Though participants also completed pre- and post-deliberation questionnaires that posed specific questions tied to the primary focus of the project, we focus in the remainder of this discussion only on their deliberations, where their individual and shared approaches to assessing credibility were articulated, evaluated and defended. Audio recordings of these deliberations were transcribed and imported into NVivo for thematic coding and analysis. The scale and timelines for completion of the overarching jury project necessitated a collaborative approach to that coding. To facilitate this, and ensure inter-coder consistency, a sub-sample of deliberations was selected, and each member of the team (n = 5) undertook initial coding on an open basis (Glaser and Strauss, 1967), in order to identify top-level themes. The outputs of this initial coding were shared by and to all coders, synergies identified and any points of inconsistency or duplication remedied. This generated an agreed ‘tree node’ structure with headings tied to, amongst other things, jurors’ discussion of the parties’ injuries, their application of legal tests for consent and self-defence, their understanding of relevant evidential thresholds, their evaluation of the behaviour of the parties before and after the incident, and deliberation dynamics including use of votes. Thereafter, the team proceeded on the basis of this more structured coding frame in order to maintain consistency, although always with sufficient flexibility to flag, discuss and add newly emergent themes.

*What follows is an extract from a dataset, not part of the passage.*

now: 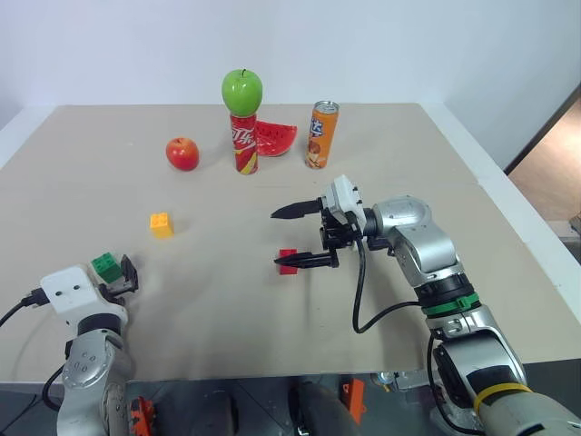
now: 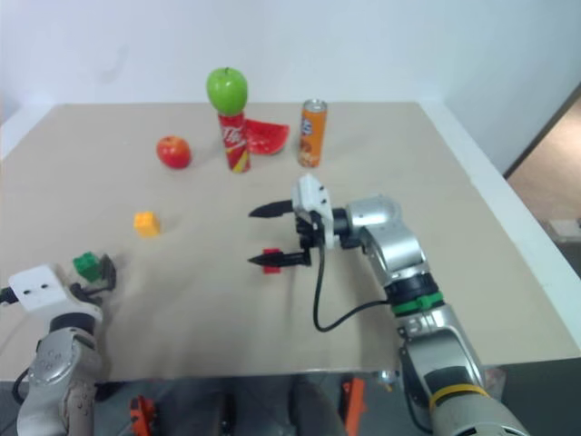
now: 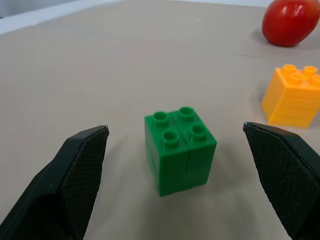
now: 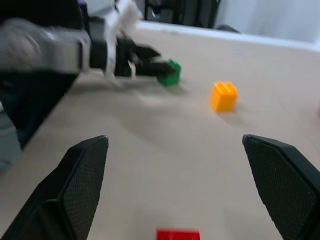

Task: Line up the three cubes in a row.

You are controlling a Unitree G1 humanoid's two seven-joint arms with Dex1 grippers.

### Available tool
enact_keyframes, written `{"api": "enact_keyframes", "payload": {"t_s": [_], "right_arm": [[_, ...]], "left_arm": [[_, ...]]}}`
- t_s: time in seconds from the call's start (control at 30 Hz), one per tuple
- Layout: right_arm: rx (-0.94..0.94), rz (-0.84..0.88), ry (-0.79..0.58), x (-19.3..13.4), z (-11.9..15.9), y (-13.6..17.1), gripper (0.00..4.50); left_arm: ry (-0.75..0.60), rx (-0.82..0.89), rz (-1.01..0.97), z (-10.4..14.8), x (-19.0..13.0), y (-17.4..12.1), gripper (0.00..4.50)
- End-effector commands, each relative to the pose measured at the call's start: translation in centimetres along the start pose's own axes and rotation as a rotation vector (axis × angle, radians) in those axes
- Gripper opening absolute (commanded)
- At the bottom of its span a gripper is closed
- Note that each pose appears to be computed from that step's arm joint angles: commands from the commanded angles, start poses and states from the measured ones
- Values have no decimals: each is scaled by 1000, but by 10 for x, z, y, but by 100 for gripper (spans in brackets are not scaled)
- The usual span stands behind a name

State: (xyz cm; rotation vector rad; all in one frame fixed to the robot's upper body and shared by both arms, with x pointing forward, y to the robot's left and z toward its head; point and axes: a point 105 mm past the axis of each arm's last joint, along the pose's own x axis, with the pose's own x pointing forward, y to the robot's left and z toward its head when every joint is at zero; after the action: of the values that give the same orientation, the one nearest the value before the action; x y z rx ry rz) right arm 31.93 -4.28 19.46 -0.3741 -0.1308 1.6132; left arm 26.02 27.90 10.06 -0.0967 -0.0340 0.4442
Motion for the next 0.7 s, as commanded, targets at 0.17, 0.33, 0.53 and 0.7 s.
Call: {"api": "enact_keyframes", "payload": {"t_s": [0.17, 0.33, 0.53, 0.7], "right_arm": [[48, -25, -44, 3, 16, -6, 448], [88, -37, -36, 5, 16, -8, 448], [55, -35, -27, 7, 14, -6, 450], [40, -33, -18, 8, 10, -3, 450]], "left_arm": [[-22, 25, -12, 4, 8, -1, 450], [-13, 24, -8, -1, 13, 1, 450], [-18, 26, -17, -3, 18, 1, 349], [-22, 29, -17, -4, 20, 2, 170]]}}
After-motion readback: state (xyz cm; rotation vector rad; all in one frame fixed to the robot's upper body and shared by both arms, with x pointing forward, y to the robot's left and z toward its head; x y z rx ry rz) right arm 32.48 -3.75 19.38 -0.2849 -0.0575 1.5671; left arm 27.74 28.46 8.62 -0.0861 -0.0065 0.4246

Amongst the headings in this ‘tree node’ structure that guided the primary project report was a theme around jurors’ assessments of the ‘credibility and reliability of the parties’. This was broken down further into jurors’ comments regarding the demeanour during testimony-giving of the accused, complainer and any other witnesses (with 162, 162 and 43 references respectively), and wider observations regarding the believability or credibility of the accounts provided by parties (with 269 and 448 references respectively for the accused and complainer). In preparation for this article, these references were further excavated by the authors to generate a more fine-grained analysis, informed both by the literature review above and by prior familiarity with the deliberation data. We created a coding frame in relation to credibility cues, which was divided into three broad categories: (1) non-vocal cues and body language, (2) vocal cues tied to the delivery of evidence and (3) cues tied to content. Within each of these, further sub-divisions were created to capture specific manifestations – for example, eye contact or fidgeting as examples of non-vocal cues; appearing emotional, or nervous or hesitating/stuttering as examples of vocal cues tied to delivery; and level of detail, internal/external consistency of testimony and use of jurors’ personal experience as examples tied to the content. The prevalence and parameters of discussion around these themes, both within and across different juries, were then considered. This informed our analysis below of the ways in which these cues were relied upon to ground juror assessments, and how they influenced collective deliberations.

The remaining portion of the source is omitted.